A new JamFactory exhibition sees science blended with traditional glass-blowing, as nanoparticles illuminate the path of light in mesmerising fashion.
Light through glass. Everyone know how it goes. A bit gets reflected and the rest slows down. The end result — that good old pencil behind the glass of water looks bent. If you were awake in physics class you would know that it’s all about the laws of refraction. And the reason glass is usually clear is that the unique physical makeup of regular glass doesn’t absorb photons, those very industrious bundles (or quanta) of light particles.
Now what happens when things get a bit more complex? Just add luminescent nanoparticles. Maybe you know them better as ‘upconversion nanoparticles’. Okay, so this tech talk is already inducing a nano nap. Think of it in another way. In 1910, the BFGoodrich company came up with the idea of adding carbon black particles to rubber to extend the life of its tyres. Nano technology had hit the road. Wind the tape back further. Artisans in medieval Europe discovered that permanent red could be achieved in glass sheets with the addition of gold particles during the fusing process.

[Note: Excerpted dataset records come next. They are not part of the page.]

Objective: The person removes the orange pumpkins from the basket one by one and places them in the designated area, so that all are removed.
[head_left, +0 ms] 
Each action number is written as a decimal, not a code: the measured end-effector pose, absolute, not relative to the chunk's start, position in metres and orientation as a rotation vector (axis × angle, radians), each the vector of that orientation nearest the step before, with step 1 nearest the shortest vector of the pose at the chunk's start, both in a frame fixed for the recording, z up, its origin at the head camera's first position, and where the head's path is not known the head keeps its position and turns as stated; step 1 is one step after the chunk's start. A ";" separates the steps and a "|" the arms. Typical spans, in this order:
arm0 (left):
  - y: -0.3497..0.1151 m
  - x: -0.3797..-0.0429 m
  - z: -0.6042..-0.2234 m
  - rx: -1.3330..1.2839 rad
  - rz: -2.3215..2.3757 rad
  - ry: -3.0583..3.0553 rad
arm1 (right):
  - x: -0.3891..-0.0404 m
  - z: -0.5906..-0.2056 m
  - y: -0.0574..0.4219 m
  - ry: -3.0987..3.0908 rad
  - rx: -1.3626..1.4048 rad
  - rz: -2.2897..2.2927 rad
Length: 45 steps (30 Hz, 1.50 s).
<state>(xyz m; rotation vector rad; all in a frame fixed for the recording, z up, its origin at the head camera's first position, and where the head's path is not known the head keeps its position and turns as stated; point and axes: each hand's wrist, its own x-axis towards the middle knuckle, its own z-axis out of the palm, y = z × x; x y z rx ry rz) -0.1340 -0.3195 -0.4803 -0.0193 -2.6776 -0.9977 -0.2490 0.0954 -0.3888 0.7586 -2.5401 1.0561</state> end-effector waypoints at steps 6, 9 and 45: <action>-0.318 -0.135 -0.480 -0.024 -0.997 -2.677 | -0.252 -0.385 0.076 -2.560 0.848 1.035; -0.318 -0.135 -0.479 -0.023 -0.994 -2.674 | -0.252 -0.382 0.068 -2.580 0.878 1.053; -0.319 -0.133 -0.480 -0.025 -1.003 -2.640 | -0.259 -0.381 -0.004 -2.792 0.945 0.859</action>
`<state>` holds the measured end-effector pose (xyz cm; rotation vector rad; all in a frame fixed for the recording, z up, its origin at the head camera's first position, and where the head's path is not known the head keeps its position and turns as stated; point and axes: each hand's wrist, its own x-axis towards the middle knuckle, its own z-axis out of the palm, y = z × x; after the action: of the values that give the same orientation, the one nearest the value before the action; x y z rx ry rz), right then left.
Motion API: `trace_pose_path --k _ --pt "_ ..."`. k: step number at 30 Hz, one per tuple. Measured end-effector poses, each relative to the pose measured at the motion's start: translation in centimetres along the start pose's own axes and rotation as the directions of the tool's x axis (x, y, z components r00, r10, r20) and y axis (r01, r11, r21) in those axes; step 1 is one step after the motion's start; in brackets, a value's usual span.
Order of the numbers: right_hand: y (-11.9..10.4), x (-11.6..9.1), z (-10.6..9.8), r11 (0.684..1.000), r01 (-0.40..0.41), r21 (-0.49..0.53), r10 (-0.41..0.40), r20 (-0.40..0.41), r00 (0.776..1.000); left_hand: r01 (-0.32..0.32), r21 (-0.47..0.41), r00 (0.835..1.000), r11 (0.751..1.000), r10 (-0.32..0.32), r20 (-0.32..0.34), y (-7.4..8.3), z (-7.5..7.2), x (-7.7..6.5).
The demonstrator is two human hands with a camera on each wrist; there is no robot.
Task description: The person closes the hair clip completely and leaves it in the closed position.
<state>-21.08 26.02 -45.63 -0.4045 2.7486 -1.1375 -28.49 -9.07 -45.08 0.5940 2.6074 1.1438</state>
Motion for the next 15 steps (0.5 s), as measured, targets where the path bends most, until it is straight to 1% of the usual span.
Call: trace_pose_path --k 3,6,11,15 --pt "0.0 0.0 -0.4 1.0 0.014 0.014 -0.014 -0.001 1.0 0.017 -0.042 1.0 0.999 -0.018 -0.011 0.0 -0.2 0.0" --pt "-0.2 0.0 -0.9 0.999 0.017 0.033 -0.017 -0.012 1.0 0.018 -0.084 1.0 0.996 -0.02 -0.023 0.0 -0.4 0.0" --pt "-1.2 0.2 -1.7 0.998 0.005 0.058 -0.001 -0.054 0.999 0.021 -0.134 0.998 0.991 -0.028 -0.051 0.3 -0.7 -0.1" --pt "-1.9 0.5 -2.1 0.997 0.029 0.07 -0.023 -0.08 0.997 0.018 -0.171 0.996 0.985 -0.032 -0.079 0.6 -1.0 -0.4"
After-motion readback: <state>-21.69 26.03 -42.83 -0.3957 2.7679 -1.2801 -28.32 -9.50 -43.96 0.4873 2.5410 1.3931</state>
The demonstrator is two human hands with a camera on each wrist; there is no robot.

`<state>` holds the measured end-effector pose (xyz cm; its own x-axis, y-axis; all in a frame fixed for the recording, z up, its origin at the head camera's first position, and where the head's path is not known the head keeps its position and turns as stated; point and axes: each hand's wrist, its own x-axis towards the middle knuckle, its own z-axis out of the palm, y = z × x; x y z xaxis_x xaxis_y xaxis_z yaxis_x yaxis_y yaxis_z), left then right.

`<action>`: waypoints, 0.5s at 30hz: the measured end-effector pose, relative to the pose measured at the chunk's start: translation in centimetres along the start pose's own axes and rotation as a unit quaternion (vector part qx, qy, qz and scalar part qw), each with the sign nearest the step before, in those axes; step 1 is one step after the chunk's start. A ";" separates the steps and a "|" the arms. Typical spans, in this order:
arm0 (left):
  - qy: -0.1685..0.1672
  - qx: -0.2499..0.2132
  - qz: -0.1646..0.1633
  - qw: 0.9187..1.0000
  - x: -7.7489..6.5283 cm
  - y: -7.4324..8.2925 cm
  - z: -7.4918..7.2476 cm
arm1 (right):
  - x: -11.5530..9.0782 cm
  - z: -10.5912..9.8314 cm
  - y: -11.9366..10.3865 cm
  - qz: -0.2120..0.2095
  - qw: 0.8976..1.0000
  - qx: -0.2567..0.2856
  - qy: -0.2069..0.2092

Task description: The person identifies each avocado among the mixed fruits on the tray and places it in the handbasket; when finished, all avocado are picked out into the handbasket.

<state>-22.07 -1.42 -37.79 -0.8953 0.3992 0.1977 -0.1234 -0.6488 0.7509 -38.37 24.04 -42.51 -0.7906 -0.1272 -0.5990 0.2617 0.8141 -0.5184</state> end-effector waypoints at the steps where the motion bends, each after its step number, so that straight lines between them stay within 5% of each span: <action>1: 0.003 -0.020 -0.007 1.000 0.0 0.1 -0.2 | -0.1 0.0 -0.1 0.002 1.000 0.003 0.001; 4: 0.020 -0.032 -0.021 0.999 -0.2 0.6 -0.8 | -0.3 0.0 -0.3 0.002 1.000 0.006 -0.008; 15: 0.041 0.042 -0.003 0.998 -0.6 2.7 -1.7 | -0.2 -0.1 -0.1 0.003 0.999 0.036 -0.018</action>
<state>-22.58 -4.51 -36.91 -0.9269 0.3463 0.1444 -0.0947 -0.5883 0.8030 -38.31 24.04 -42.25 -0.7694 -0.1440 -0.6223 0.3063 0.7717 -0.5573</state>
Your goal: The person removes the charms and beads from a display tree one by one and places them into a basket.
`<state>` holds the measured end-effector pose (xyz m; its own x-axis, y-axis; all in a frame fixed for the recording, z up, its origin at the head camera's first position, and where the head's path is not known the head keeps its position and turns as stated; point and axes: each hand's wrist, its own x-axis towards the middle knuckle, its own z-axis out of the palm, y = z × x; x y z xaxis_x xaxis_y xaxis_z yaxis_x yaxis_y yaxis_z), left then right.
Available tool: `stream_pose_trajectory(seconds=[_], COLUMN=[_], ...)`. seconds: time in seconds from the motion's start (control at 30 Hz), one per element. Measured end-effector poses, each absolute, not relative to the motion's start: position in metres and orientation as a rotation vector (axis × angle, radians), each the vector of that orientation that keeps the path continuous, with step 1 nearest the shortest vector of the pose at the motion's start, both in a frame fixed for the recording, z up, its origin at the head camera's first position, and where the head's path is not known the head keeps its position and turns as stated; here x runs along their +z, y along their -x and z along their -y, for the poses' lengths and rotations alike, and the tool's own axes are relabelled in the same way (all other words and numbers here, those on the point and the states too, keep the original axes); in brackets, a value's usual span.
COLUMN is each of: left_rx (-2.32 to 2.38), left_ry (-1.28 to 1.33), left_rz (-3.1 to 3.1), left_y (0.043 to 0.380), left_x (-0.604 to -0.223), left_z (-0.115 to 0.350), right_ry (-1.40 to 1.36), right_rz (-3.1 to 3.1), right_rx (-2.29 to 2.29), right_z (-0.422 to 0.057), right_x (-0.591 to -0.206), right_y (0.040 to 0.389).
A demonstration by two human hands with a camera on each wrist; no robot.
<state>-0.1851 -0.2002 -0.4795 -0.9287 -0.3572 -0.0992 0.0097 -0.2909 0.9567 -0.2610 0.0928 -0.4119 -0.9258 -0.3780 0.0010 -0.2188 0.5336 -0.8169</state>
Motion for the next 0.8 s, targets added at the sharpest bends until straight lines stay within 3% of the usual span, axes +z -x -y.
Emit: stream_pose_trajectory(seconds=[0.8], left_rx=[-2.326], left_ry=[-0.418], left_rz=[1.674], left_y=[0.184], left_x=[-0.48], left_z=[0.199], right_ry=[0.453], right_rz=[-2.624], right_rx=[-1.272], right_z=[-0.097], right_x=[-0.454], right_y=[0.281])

Add other kinds of powdered metallic oxides, sulphides or compounds and a rich and stable palette of possibilities emerged such as cobalt oxide creating blue, nickel oxides creating reds and so on.
Today, we take it for granted that the glass of many wine bottles is green without knowing that its colour is due to the addition of iron and chromium to an otherwise colourless soda-lime glass base.
In her current role as creative director of JamFactory Glass Studio, Karen Cunningham has been collaborating with the Institute for Photonics and Advanced Sensing (IPAS) and Centre for Nanoscale Biophotonics (CNBP) to explore nanoparticles as a primary constituent of how light may be subverted or augmented in hand-made glass art.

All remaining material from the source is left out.